* _What is expected_
Check each line of the entries for "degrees" and report the ones that have it.

---------- Extracted data

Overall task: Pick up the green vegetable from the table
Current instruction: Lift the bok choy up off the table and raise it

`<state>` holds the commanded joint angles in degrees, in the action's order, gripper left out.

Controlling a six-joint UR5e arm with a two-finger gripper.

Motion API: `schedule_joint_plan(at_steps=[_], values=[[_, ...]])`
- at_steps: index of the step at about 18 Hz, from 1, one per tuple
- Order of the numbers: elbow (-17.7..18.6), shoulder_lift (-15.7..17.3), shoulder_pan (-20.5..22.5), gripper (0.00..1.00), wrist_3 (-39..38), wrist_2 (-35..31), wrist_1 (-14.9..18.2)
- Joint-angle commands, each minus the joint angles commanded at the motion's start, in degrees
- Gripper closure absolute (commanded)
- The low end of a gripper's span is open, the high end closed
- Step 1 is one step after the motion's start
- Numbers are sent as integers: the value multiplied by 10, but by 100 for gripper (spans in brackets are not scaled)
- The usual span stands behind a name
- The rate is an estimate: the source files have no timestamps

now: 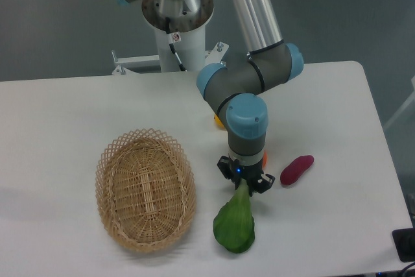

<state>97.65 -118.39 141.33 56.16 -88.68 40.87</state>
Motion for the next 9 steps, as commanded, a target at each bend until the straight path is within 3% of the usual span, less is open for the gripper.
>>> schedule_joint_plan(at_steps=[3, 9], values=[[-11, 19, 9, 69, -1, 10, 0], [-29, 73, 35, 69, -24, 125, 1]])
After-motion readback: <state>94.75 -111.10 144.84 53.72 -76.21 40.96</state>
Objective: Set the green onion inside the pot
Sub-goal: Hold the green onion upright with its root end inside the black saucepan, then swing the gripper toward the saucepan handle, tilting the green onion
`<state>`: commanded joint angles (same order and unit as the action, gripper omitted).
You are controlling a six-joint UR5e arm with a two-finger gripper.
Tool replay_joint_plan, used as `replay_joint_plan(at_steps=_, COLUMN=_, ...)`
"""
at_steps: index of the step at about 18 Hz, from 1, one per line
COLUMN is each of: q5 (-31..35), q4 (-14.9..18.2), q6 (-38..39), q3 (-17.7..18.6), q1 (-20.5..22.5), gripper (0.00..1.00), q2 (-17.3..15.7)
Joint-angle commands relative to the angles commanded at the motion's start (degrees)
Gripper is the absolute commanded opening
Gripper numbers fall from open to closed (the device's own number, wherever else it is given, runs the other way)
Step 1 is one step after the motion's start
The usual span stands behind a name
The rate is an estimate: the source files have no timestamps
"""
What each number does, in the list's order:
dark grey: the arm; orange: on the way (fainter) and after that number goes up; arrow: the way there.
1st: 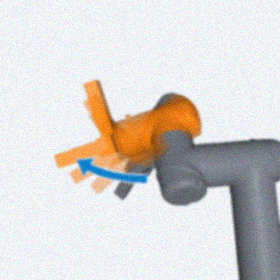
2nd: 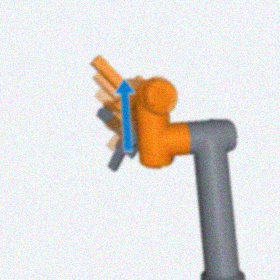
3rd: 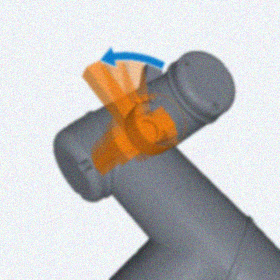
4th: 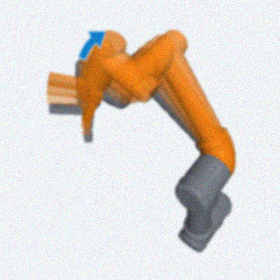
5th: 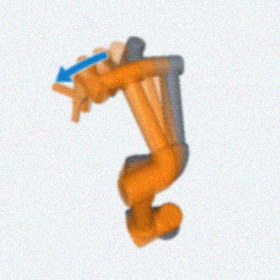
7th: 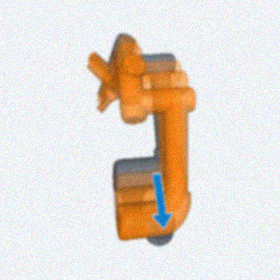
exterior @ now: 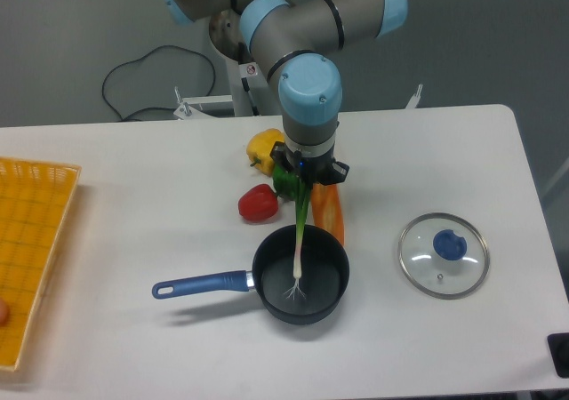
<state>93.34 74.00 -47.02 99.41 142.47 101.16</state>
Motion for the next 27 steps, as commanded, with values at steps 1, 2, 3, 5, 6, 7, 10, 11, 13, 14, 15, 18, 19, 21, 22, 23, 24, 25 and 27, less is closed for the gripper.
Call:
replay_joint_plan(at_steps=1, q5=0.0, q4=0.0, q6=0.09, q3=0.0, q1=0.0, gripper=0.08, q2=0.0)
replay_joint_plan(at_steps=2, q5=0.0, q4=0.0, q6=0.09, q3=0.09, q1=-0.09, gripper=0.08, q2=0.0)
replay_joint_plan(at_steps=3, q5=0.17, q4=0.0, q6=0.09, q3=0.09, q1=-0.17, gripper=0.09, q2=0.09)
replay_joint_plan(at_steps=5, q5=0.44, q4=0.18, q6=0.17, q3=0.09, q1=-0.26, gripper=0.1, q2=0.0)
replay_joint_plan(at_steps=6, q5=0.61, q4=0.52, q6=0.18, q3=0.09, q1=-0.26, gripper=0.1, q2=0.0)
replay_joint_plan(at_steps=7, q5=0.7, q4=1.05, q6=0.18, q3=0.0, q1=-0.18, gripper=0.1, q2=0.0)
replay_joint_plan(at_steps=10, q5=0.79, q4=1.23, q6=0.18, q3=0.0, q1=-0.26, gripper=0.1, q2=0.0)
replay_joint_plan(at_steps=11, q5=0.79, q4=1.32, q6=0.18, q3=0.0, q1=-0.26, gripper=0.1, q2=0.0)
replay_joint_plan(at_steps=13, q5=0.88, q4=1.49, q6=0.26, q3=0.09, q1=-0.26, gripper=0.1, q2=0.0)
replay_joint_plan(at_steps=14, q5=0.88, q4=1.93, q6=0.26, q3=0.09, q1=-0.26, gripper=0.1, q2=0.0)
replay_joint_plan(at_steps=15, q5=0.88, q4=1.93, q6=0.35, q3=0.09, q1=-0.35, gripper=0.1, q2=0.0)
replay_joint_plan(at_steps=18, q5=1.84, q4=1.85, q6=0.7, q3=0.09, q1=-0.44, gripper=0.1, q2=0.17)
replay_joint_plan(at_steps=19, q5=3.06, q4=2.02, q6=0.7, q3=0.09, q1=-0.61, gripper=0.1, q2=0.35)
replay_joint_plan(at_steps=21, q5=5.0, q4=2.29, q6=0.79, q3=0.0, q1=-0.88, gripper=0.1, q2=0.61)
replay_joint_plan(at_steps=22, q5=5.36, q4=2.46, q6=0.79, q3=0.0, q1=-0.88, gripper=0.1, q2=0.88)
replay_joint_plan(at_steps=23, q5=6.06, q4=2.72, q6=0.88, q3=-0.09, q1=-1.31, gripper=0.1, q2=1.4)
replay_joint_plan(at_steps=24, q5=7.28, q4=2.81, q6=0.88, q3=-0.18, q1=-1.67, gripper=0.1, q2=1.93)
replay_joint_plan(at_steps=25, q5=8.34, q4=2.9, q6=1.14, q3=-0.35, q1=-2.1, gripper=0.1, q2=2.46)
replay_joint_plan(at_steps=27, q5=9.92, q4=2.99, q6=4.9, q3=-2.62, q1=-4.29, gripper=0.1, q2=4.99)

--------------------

* _Solution_
`<state>` holds the commanded joint angles in degrees, in the action's order, gripper left out.
- Joint-angle commands, each minus the joint angles commanded at the motion's start, in degrees
Joint-angle commands relative to the angles commanded at the motion's start (degrees)

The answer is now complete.